The agnostic recovery group We Agnostics rewrote the 12 Steps to take care of the "god thing"; my f2f group held a series of group conscience meetings to do the same thing, and that is what we read to open our meetings with.

Since 1978, the General Service Conference has brought up year after year the subject of literature for atheists/agnostics, since they have it for blacks, armed service members, women, etc, and because this topic has been contentious since 1935. Finally the 60th GSC last year approved the drafting of material:

"The committee recommended that the trustees’ Committee on Literature
develop literature which focuses on spirituality that includes stories
from atheists and agnostics who are successfully sober in Alcoholics
Anonymous, and bring a draft or progress report to the 2011 Conference
Committee on Literature.”
In fellowship,
Julio Espaillat
General Service Office Staff

There are many little pieces of parts, in AA literature already, that support the atheist position, such as this sentence from the book "Living Sober": "There is no prescribed 'right' AA way and no 'wrong' AA way."

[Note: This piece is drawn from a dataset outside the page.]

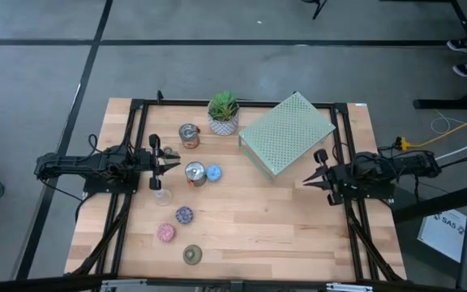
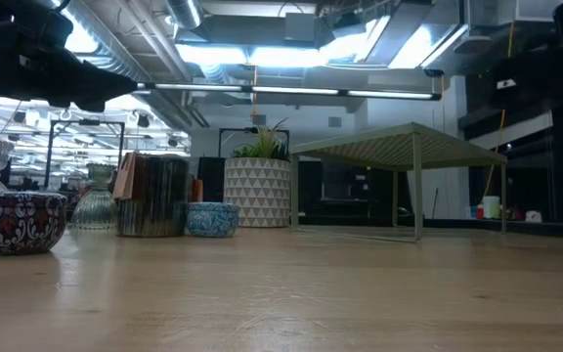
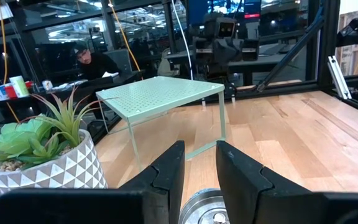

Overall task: Pick & Place candle stick holders
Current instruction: Put the top silver scented candle on the shelf

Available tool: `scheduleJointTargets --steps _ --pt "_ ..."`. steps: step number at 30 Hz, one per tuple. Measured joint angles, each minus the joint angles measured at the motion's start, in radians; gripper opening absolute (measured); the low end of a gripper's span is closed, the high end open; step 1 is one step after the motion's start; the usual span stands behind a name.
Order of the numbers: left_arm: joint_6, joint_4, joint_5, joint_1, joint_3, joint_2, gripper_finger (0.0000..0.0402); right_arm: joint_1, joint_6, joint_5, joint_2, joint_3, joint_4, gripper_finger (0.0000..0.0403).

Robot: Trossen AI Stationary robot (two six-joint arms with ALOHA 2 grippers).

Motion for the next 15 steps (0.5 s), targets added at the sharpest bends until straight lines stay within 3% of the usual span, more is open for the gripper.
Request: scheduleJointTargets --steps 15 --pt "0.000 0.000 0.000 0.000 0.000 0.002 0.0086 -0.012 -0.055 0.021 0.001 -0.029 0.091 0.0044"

And from the pamphlet to the Clergy, AA states that although it is built on spiritual principles, members are free to think of them in any way they wish, OR not to think of them at all!

Then there are the stories in the pamphlet, "Do You Think You're Different?", one from an atheist, one from an agnostic. The atheist is not an apologist and makes no bones that he is what he is, but also makes no bones that if you do what ever is necessary for YOUR own sobriety, that AA can work for you too, as I have found after nearly 5 years of sobriety.

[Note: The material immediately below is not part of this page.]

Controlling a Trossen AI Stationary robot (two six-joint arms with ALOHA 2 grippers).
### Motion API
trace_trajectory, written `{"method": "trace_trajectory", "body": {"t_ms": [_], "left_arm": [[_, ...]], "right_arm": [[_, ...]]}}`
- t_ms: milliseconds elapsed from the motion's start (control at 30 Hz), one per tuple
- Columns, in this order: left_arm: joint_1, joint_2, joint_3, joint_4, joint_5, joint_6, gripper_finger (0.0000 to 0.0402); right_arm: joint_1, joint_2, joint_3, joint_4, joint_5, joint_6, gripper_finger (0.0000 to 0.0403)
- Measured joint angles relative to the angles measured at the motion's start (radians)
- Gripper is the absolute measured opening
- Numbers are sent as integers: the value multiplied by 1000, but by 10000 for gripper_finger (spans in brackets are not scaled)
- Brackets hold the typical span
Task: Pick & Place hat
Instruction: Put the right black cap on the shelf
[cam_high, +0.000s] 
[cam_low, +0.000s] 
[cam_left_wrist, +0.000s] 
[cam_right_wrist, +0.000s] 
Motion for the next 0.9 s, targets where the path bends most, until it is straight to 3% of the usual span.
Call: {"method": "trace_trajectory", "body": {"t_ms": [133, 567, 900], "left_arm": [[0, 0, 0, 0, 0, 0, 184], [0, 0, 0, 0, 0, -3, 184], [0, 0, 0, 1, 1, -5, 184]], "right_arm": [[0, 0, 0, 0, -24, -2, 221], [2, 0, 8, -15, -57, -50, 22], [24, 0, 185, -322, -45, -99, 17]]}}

So, if I was you, I would either wait for the atheist literature; or gather up all the pieces from here and there that support atheism in AA; or get a group who can help with rewriting the Big Book from a broader perspective than just one individual could do. And expect to be sued, because AA still has the copyright. If you re-write more than what is called "fair use", you're in trouble.

Curtis C
Thank you for these resources. I am so jealous that you live in an area that has a face-to-face atheist meeting. I would be happy if the meetings around here weren't blatantly Christian half the time.
It would certainly help to have more god-free literature in circulation, so give it a try. Nature might work in some places. Personally I've often said that commen sense is my "higher power". "It" knows and tells me that if I drink again I'll end up in a horrible mess, an arguement based on years of empirical experience.

Any atheist who has any sense whatsoever will never claim to be 'god like.'

A supernova, for instance, gives off something like a billion times as much energy in 5 seconds than our star does over the course of it's entire lifetime. How, then, can we meander around this Earth without a sense of that higher power.

Just to name a few really obvious ones: supernovae, mathematics, the milky way, the easter bunny and Chuck Norris...

: )
I have tried to substitute in "the cosmos" when I read (due to the "God is everything, or God is nothing" choice) and it works sometimes. I don't think you can pick any one term because the context varies. I like Ian's idea of common sense as a higher power. When people speak in meetings as though God is their personal best friend, though, I can't make sense of that.